Zaipab nunca había visto el mundo, pero podía sentir su crueldad con cada respiración. Nació en una familia que valoraba la belleza por encima de todo. Sus dos hermanas eran admiradas por sus ojos cautivadores y sus gráciles figuras, mientras que Zaipab era tratada como una carga, un vergonzoso secreto guardado a puerta cerrada. Su madre murió cuando ella tenía solo cinco años, y de ahí en adelante, su padre cambió. Se volvió amargado, retraído y cruel, especialmente con ella. Siempre la llamaba por su nombre; la llamaba “esa cosa”. No la esperaba en la mesa durante las comidas familiares ni cerca cuando llegaban visitas. Creía que estaba maldita, y cuando Zaipab cumplió 21 años, tomó una decisión que destruiría lo que quedaba de su corazón ya destrozado.

A la mañana siguiente, su padre entró en su pequeña habitación, donde Zaipab estaba sentada tranquilamente, tocando con los dedos las páginas en braille de un viejo libro, y colocó un trozo de tela doblado sobre su regazo.

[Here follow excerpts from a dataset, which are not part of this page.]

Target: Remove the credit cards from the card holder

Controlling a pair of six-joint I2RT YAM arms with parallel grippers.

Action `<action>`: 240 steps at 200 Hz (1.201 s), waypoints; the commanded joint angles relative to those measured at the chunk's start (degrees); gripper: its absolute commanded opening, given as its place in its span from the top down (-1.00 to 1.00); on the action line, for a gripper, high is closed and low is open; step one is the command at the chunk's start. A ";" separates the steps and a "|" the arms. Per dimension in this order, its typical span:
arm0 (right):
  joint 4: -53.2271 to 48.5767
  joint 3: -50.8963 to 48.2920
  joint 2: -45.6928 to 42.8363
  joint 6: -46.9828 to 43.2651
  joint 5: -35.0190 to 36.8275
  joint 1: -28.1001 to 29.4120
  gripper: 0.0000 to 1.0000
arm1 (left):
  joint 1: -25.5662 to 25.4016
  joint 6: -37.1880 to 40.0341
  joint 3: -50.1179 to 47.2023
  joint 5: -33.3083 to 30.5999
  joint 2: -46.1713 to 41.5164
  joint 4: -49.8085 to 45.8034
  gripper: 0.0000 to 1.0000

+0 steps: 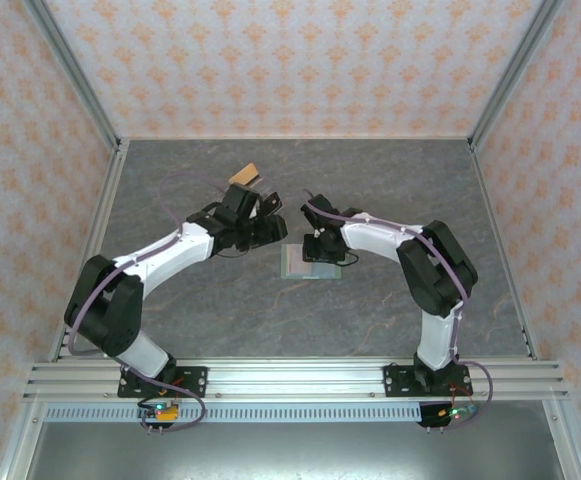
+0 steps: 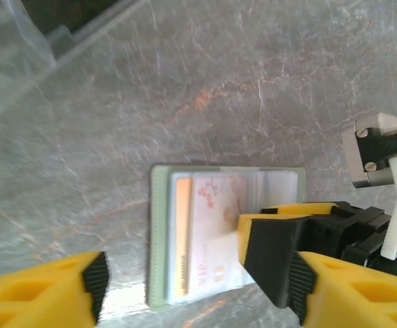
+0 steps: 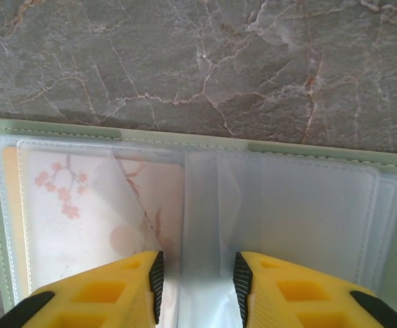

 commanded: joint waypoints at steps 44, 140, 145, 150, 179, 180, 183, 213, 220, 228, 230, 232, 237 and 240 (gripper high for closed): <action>0.73 -3.93 2.85 0.16 2.10 -0.02 0.31 | -2.58 -6.51 -1.72 5.87 5.82 10.46 0.04; 1.55 -4.65 2.85 0.26 2.41 -0.01 0.35 | -5.10 -4.88 2.57 2.73 13.31 6.36 0.29; 1.58 -4.62 2.73 0.19 2.52 -0.02 0.34 | -5.08 -4.99 2.73 2.55 13.70 6.16 0.29; 1.57 -4.69 2.73 0.18 2.68 -0.02 0.35 | -5.08 -4.93 2.93 2.37 14.07 5.94 0.29; 1.67 -4.59 2.91 0.18 2.68 -0.04 0.36 | -5.08 -4.74 3.52 3.30 15.66 5.80 0.32; 1.67 -4.59 2.89 0.18 2.68 0.02 0.36 | -5.08 -4.65 3.55 3.35 15.71 5.77 0.32; 1.67 -4.59 2.95 0.23 2.66 -0.02 0.36 | -5.08 -4.60 3.68 3.39 15.86 5.61 0.32; 1.80 -4.58 2.93 0.15 2.29 -0.11 0.36 | -5.08 -3.82 4.28 2.98 16.72 4.06 0.31; 1.83 -4.63 3.04 0.13 2.33 -0.10 0.36 | -5.08 -3.77 4.28 3.44 16.81 4.29 0.31; 1.82 -4.59 3.16 0.09 2.14 -0.08 0.36 | -5.08 -3.74 4.29 4.16 16.92 4.56 0.31; 1.79 -4.63 3.16 0.08 2.08 -0.10 0.36 | -5.08 -3.80 4.29 4.44 16.97 4.70 0.31; 1.83 -4.60 3.21 0.10 2.03 -0.10 0.36 | -5.08 -3.77 4.24 4.62 17.05 4.87 0.31; 1.93 -4.59 3.26 0.09 1.90 -0.09 0.36 | -5.08 -3.83 4.28 5.15 17.16 5.10 0.31; 1.98 -4.59 3.30 0.08 1.83 -0.10 0.36 | -5.10 -3.81 4.28 5.43 17.24 5.17 0.31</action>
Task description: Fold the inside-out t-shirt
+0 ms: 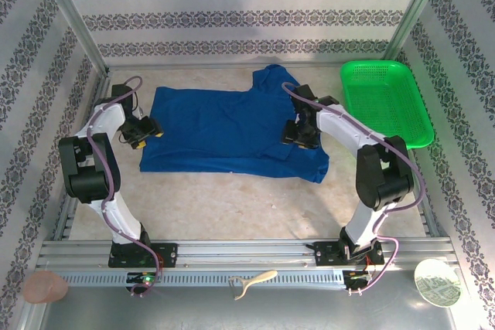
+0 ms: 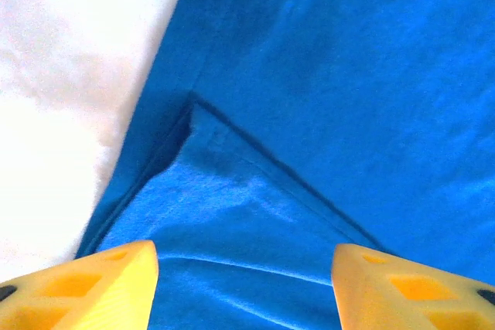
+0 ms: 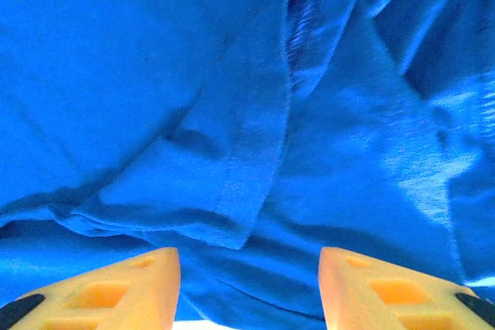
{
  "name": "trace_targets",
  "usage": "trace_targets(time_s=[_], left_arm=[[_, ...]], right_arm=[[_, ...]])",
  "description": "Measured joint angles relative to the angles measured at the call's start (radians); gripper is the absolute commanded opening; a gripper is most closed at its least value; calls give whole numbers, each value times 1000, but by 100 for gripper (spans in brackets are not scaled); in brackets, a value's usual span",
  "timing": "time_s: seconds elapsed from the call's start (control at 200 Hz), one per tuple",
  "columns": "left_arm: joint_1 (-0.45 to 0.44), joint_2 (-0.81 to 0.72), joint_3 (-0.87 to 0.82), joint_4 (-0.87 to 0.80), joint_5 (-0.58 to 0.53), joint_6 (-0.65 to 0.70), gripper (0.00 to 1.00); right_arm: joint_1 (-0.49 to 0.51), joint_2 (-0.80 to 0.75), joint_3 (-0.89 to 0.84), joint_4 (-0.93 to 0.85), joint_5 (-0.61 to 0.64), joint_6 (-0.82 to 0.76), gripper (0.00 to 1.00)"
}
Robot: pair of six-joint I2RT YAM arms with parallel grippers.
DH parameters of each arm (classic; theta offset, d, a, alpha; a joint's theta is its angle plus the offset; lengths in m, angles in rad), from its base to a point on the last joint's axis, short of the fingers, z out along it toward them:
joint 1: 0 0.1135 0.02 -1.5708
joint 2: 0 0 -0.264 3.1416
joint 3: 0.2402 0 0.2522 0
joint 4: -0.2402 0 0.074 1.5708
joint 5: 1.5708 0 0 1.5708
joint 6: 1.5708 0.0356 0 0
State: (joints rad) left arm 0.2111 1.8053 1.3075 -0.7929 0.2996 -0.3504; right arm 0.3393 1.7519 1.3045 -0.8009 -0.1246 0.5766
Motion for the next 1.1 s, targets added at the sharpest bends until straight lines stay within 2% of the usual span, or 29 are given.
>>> trace_targets(time_s=[0.26,0.694,0.754,0.839,0.899,1.099], left_arm=[[0,44,-4,5,-40,0,61],[0,107,63,8,-39,0,61],[0,107,63,8,-39,0,61],[0,107,64,8,-38,0,61],[0,107,66,8,-35,0,61],[0,107,79,8,-26,0,61]], right_arm=[[6,27,-18,54,-39,60,56],[19,119,-31,90,-69,102,55],[24,138,-31,97,-76,106,49],[24,164,-31,101,-87,108,17],[24,174,-30,103,-95,106,1],[23,168,3,102,-118,109,0]])
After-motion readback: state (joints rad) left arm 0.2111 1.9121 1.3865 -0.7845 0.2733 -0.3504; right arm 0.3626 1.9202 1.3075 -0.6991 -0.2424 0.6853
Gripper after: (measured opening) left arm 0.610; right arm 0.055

«Te casas mañana», dijo secamente. Zaipab se quedó paralizada. Las palabras no tenían sentido. ¿Casarse? ¿Con quién?
“Es un mendigo de la mezquita”, respondió su padre. “Tú eres ciega, él es pobre. Es un buen partido para ti”. Sintió como si la sangre le hubiera desaparecido de la cara. Quiso gritar, pero le salió demasiada saliva por la boca. No tenía otra opción. Su padre siempre le daba opciones.
Al día siguiente, se casó en una ceremonia pequeña y apresurada. Claro que nunca vio su rostro y nadie se atrevió a describírselo. Su padre la empujó hacia el mapa y le dijo que se tomara del brazo. Ella obedeció como un fantasma. Todos rieron a sus espaldas, murmurando: «La niña ciega y el mendigo». Después de la ceremonia, su padre le dio una pequeña bolsa con ropa y la empujó de vuelta hacia el mapa.
“Ahora es tu problema”, dijo y se alejó sin mirar atrás.
El mendigo, cuyo nombre era Yusha, la guió en silencio por el sendero. No dijo nada durante un buen rato. Llegaron a una pequeña y destartalada choza a las afueras del pueblo. Olía a tierra mojada y humo.
—No es mucho —dijo Yusha en voz baja—. Pero aquí estarás a salvo. Se sentó junto a la vieja estera, conteniendo las lágrimas. Así era su vida ahora. Una chica ciega casada con un mendigo en una choza de barro y esperanza.
Pero algo extraño sucedió ese primer vuelo.
Yusha preparó té con té de hierbas. Le dio su propio abrigo y durmió junto a la puerta, como un perro guardián que protege su tranquilidad. Le habló como si realmente le importara: le preguntó qué historias le gustaban, qué sueños tenía, qué comidas la hacían sonreír. Nadie le había preguntado algo así antes.
Los días se convirtieron en semanas. Yusha la acompañaba al río cada mañana, describiendo la nieve, los pájaros, los árboles, con tanta poesía que Zaipab empezó a sentir que podía verlos a través de sus palabras. Él le cantaba mientras ella secaba y le contaba historias de estrellas y leones al atardecer. Ella rió por primera vez en años. Su corazón empezó a abrirse. Y en esa extraña choza, sucedió algo que esperaba: Zaipab se enamoró.
Un día, al tomarle la mano, le preguntó: “¿Siempre fuiste mendiga?”. Dudó. Luego dijo en voz baja: “No siempre fui así”. Pero nunca dijo nada más. Y Zaipab no insistió.